→ Assignment: Write the listing out again word for word, leaving each picture behind.

###

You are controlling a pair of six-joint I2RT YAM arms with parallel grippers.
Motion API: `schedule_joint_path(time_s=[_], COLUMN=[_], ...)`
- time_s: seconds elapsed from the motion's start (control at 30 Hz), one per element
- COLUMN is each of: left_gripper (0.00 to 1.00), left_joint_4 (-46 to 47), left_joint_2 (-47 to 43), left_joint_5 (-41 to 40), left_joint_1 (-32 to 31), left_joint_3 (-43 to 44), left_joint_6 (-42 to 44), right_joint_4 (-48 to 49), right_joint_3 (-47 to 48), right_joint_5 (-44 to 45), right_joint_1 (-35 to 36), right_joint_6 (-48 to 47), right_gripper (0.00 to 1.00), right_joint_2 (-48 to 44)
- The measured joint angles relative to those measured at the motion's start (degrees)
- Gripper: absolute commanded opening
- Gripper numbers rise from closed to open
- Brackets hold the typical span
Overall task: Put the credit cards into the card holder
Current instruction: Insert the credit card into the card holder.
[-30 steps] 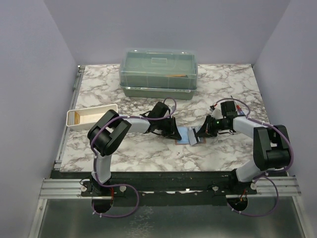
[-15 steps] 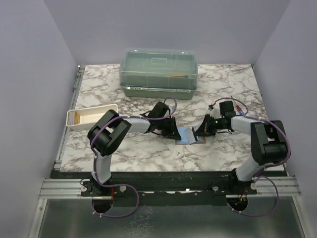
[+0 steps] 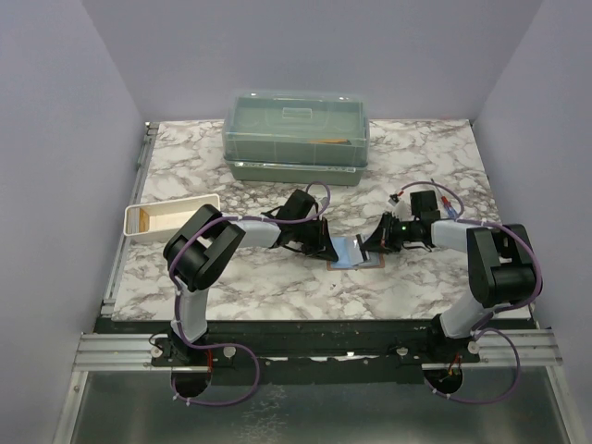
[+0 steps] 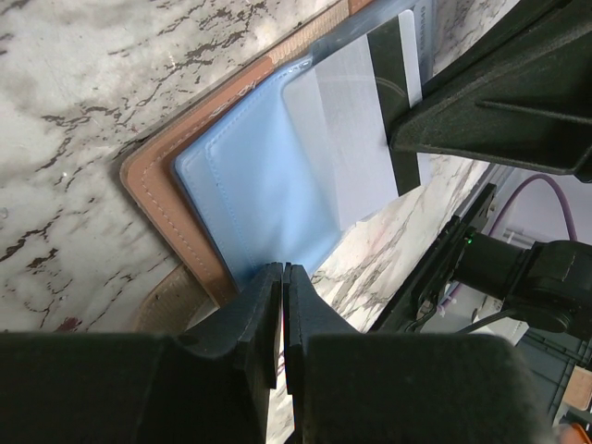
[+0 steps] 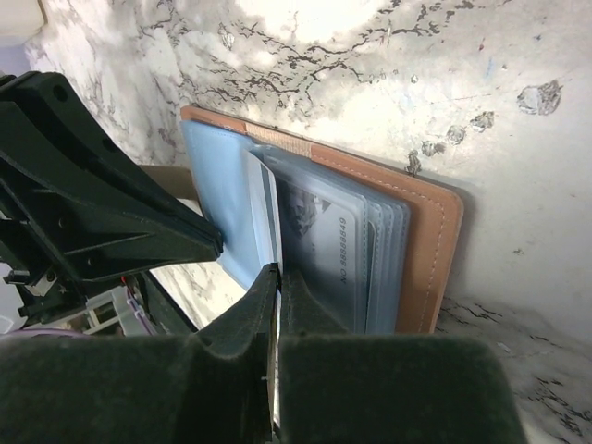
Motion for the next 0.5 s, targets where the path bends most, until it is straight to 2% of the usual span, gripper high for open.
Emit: schedule_joint_path(time_s=[0.2,0.37,0.5], left_gripper=[0.12,0.14,0.16], left_joint_4=[-0.11,-0.39,-0.42], left_joint_2=[0.00,0.00,0.00], left_joint_5=[-0.02,-0.07,-0.04], left_joint_1=[0.02,0.00,0.00], left_joint_3=[0.02,0.22,0.24], left_joint_6=[0.00,0.13,0.26], right_joint_4=[2.97,3.61,-0.33], right_joint_3=[-1.57,-2.75,-1.57], right_joint_5=[-0.11,0.90,4.52], right_joint_1=[1.07,1.57,2.19], right_joint_6=[2.25,4.55,4.59], right_gripper=[0.13,0.33,0.45], right_joint_2=[-0.46,-2.12,-4.76])
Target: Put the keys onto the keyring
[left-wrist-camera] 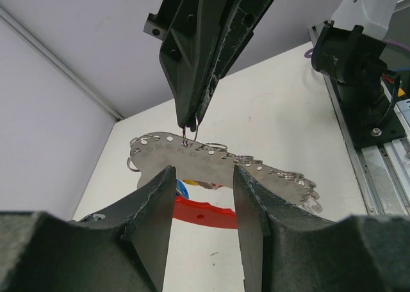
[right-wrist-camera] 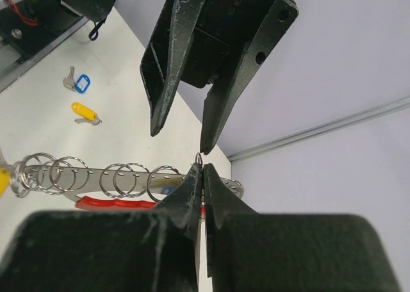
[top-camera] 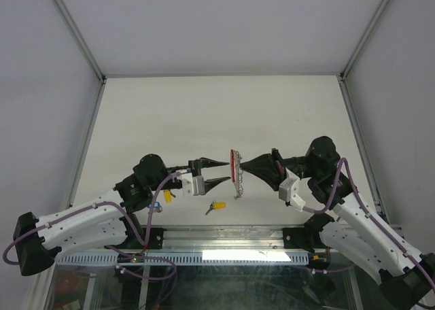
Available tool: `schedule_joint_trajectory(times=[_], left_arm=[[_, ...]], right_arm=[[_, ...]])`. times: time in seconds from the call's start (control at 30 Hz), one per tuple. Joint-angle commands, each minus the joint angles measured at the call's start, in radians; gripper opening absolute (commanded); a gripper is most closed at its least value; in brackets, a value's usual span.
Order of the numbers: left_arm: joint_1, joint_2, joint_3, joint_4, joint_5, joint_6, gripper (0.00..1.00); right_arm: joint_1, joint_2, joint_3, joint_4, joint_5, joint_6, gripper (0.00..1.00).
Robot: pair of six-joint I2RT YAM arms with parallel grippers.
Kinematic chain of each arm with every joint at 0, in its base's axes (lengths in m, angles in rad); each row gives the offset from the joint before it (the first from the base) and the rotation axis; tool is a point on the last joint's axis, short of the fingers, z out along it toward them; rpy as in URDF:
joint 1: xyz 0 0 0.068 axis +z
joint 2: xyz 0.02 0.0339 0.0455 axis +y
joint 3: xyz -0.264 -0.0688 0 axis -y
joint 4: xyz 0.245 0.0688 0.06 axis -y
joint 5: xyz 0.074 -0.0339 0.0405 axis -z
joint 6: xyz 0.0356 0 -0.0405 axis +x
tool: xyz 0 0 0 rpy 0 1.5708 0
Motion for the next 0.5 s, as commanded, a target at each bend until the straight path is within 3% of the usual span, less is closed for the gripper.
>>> schedule_joint_trajectory(times=[0.0, 0.47], left_arm=[[-0.011, 0.018, -0.032, 0.119, -0.024, -0.009, 0.4], [-0.012, 0.096, -0.103, 0.318, -0.048, 0.004, 0.33]], right_arm=[[0.004, -0.006, 0.061, -0.178, -0.013, -0.25, 0.0], [0.006, -0.01, 0.056, -0.257, -0.008, -0.31, 0.0]])
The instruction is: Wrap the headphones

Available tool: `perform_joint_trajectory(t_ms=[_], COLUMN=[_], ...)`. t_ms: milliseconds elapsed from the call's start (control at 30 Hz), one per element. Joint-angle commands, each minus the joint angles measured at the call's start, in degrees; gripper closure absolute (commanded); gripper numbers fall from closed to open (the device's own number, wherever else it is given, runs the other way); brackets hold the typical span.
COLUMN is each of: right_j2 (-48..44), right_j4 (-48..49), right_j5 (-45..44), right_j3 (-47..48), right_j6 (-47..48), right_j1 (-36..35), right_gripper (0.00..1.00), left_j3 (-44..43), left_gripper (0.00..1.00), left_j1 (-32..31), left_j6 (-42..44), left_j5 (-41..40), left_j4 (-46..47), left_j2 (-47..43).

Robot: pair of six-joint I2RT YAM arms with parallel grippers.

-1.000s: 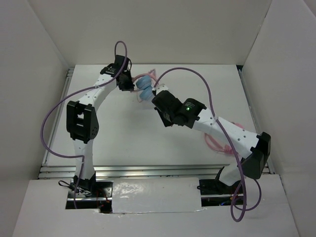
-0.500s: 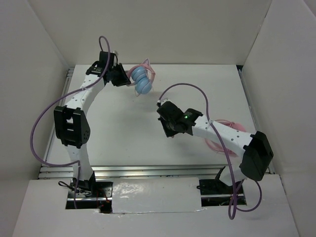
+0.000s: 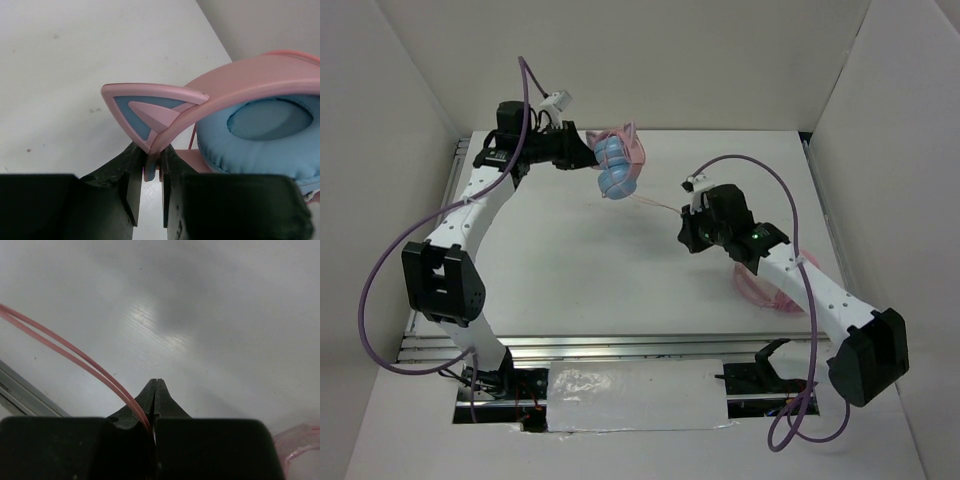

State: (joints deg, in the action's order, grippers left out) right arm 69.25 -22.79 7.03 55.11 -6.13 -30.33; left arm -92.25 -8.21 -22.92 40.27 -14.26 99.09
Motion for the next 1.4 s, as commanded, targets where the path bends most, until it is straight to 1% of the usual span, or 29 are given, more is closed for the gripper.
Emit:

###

→ Completed exercise:
You are controlling a pair of six-joint I2RT YAM arms with parallel grippers.
Motion API: `schedule_joint_path(time_s=[_], COLUMN=[_], ...)`
- time_s: seconds elapsed from the motion's start (control at 30 Hz), one per element
- COLUMN is each of: left_gripper (0.00 to 1.00), left_joint_4 (-46 to 47), left_joint_2 (-47 to 43), left_joint_5 (-41 to 40), left_joint_1 (-32 to 31), left_joint_3 (-43 to 44), left_joint_6 (-42 to 44), right_joint_4 (-48 to 49), right_joint_3 (-47 to 48), right_joint_5 (-44 to 45), right_joint_1 (-35 to 36), right_joint_6 (-48 to 47), right_gripper (0.00 to 1.00), right_joint_2 (-48 to 44)
- The measured joint angles relative to those measured at the motion's start (degrees)
- Gripper: absolute commanded opening
- Gripper numbers rise from closed to open
- Brackets hold the typical span
Overall task: Put the credit cards into the card holder
Current instruction: Insert the credit card into the card holder.
[-30 steps] 
[-15 steps] 
[+0 steps] 
[+0 steps] 
[+0 steps] 
Motion for the next 0.5 s, targets where the path bends most, until it is straight to 2% of the usual span, gripper high for open.
Emit: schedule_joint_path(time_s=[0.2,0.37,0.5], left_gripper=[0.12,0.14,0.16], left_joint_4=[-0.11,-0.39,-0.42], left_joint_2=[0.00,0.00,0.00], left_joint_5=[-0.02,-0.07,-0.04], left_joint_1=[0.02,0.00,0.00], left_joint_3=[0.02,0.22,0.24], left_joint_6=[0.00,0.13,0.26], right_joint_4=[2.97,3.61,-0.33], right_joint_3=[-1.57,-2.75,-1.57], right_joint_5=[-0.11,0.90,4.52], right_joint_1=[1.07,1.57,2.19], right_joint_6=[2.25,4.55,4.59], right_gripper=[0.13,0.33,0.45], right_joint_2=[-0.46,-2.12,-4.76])
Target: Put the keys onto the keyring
[left-wrist-camera] 
[right-wrist-camera] 
[top-camera] 
Available tool: `schedule_joint_trajectory(times=[_], left_arm=[[_, ...]], right_arm=[[_, ...]])`. times: time in seconds from the call's start (control at 30 Hz), one per tuple. Joint-angle commands, each minus the joint angles measured at the call's start, in radians; gripper opening absolute (commanded); a gripper is most closed at its least value; in brackets, a value's usual span.
Order of the numbers: left_arm: joint_1, joint_2, joint_3, joint_4, joint_5, joint_6, gripper (0.00..1.00); right_arm: joint_1, joint_2, joint_3, joint_4, joint_5, joint_6, gripper (0.00..1.00).
Robot: pair of six-joint I2RT YAM arms with parallel grippers.
Kinematic chain of each arm with every joint at 0, in its base's axes (lengths in m, angles in rad); each row gives the offset from the joint before it (the first from the base) and the rotation axis; tool is a point on the last joint's axis, short of the fingers, z out along it toward them; rpy as in URDF:
joint 1: xyz 0 0 0.068 axis +z
joint 2: xyz 0.02 0.0339 0.0455 axis +y
joint 3: xyz -0.264 -0.0688 0 axis -y
joint 4: xyz 0.245 0.0688 0.06 axis -y
joint 5: xyz 0.074 -0.0339 0.0405 axis -z
joint 6: xyz 0.0356 0 -0.0405 axis +x
tool: xyz 0 0 0 rpy 0 1.5708 0
Motion for the next 0.5 s, as commanded, a target at each bend until the straight path is within 3% of the usual span, less is closed for the gripper.
>>> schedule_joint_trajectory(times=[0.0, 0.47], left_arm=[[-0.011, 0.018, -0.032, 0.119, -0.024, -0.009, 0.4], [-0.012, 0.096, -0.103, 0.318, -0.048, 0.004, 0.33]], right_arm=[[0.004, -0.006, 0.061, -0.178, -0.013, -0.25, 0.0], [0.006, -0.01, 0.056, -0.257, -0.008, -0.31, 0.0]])
The instruction is: Wrap the headphones

Available tool: `perform_joint_trajectory(t_ms=[_], COLUMN=[_], ...)`. t_ms: milliseconds elapsed from the call's start (control at 30 Hz), one per element. Joint-angle commands, each minus the joint angles measured at the call's start, in degrees; gripper closure absolute (commanded); gripper numbers fall from closed to open (the device's own number, wherever else it is given, runs the other way); brackets hold the typical span.
COLUMN is each of: right_j2 (-48..44), right_j4 (-48..49), right_j5 (-45..44), right_j3 (-47..48), right_j6 (-47..48), right_j1 (-36..35), right_gripper (0.00..1.00), left_j3 (-44..43), left_gripper (0.00..1.00), left_j1 (-32..31), left_j6 (-42..44), left_j5 (-41..40), left_j4 (-46..47), left_j2 (-47..43).

Robot: pair of six-joint I2RT YAM arms with parallel grippers.

-1.000s: 
-0.500s: 
+0.000s: 

State: (joints deg, in the action's order, grippers left out) right arm 69.25 -22.79 7.03 55.11 -6.13 -30.33; left arm -92.25 -8.21 -22.92 40.27 -14.26 99.09
Motion for the next 1.4 s, as commanded, targets where the path bends most, until it is straight to 1% of the usual span, or 29 are given, more is closed for the gripper.
Emit:

The output has been given in full.